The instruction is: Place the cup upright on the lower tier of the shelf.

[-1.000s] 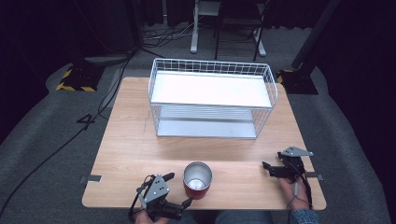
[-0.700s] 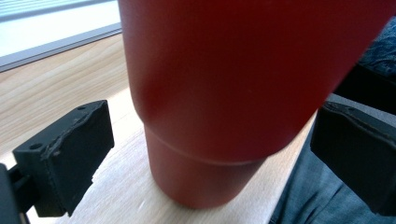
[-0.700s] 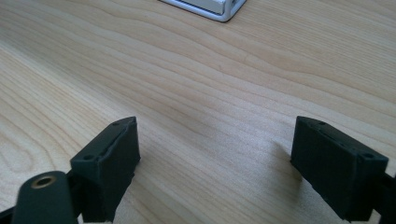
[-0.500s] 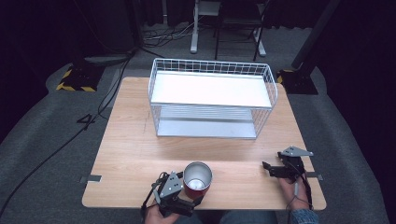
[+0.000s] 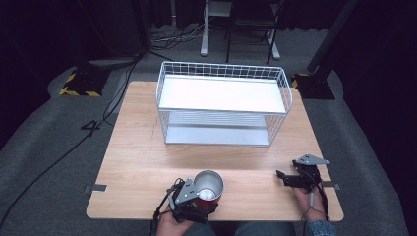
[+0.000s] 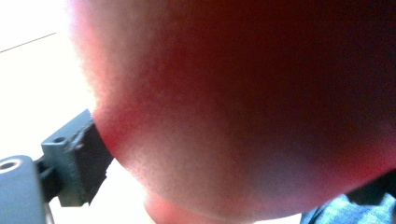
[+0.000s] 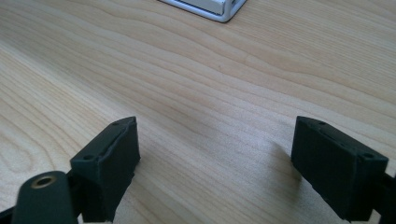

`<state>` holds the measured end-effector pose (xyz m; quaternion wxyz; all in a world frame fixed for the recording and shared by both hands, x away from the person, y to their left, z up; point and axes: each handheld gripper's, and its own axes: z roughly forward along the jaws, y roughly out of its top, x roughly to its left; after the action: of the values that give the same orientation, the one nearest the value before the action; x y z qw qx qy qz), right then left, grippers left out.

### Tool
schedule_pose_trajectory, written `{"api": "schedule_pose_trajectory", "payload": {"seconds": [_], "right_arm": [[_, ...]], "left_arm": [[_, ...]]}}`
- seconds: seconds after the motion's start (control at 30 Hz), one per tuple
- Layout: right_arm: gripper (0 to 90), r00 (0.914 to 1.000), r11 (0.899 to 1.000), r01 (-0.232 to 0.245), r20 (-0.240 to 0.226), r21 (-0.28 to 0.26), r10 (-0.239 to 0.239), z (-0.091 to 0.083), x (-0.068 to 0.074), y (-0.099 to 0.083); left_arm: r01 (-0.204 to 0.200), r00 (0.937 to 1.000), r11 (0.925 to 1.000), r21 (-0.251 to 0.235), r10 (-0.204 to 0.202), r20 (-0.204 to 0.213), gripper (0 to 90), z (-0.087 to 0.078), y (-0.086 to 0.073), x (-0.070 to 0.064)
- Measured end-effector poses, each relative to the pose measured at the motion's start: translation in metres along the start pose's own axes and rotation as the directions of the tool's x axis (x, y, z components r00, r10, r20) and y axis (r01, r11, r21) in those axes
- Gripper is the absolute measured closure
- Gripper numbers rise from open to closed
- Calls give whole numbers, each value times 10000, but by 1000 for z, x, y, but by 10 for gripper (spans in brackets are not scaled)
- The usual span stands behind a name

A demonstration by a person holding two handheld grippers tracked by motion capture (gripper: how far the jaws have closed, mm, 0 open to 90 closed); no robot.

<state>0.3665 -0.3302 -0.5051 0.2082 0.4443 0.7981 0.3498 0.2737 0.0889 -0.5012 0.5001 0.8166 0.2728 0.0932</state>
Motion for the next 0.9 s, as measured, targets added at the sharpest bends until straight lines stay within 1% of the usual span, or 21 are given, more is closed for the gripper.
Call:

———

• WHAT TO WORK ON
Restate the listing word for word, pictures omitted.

• RESULT OF THE EXERCISE
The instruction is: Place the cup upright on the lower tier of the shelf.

[-1.000s] 
[-0.700s] 
[-0.700s] 
[-0.500s] 
[+0.000s] 
[+0.000s] 
[+0.000s] 

`<state>` holds the measured end-effector pose (xyz m; quaternion wxyz; all in a world frame fixed for the recording and shared by both hands, x away from the person, y to their left, z up; point and axes: each handheld gripper's, and its own axes: z roughly forward along the jaws, y roughly out of its top, x roughly to its left; after the action: of the values that give the same orientation, the one nearest the value before the action; x y z qw qx qy qz), right then left, grippers left out.

### Tool
schedule_pose_trajectory, written `{"api": "schedule_pose_trajectory", "payload": {"seconds": [_], "right_arm": [[_, ...]], "left_arm": [[_, ...]]}}`
- seconds: seconds after the motion's start (control at 30 Hz), one per tuple
- Layout: right_arm: gripper (0 to 90), r00 (0.914 to 1.000), r11 (0.899 to 1.000), r01 (-0.232 to 0.245), r20 (-0.240 to 0.226), r21 (-0.28 to 0.26), r10 (-0.239 to 0.239), z (-0.091 to 0.083), x (-0.068 to 0.074), y (-0.099 to 0.083); left_arm: r01 (-0.204 to 0.200), r00 (0.937 to 1.000), r11 (0.925 to 1.000), r21 (-0.251 to 0.235), r10 (-0.204 to 0.202), r20 (-0.204 to 0.213), gripper (0 to 90), z (-0.087 to 0.078), y (-0.086 to 0.073), x (-0.070 to 0.064)
- Measured end-effector poses, each relative to the pose measured at the motion's start: translation in metres along the start pose's own axes and rotation as the directions of the tool's x axis (x, y, z components r00, r10, r20) and y axis (r01, r11, r21) in those axes
- Gripper is the absolute measured closure
- Gripper numbers rise from open to closed
- Calls give whole numbers, each value times 10000, but by 1000 for z, x, y, but by 10 for gripper (spans in brackets are not scaled)
- The usual span stands behind a name

A demonstration by a person holding two handheld grippers tracked by motion capture (gripper: how far the jaws have closed, mm, 0 open to 90 closed); no robot.

<state>0.3665 -0.3302 -0.5051 0.2082 0.4443 0.7981 0.3498 0.2737 0.0889 -0.5012 0.5001 0.8166 0.2728 0.0932</state>
Motion for the next 0.9 s, as measured, targets added at the sharpest bends until straight lines stay within 1% of the usual span, or 21 are given, more is closed for the gripper.
Call:

The exercise contains no remaining tasks.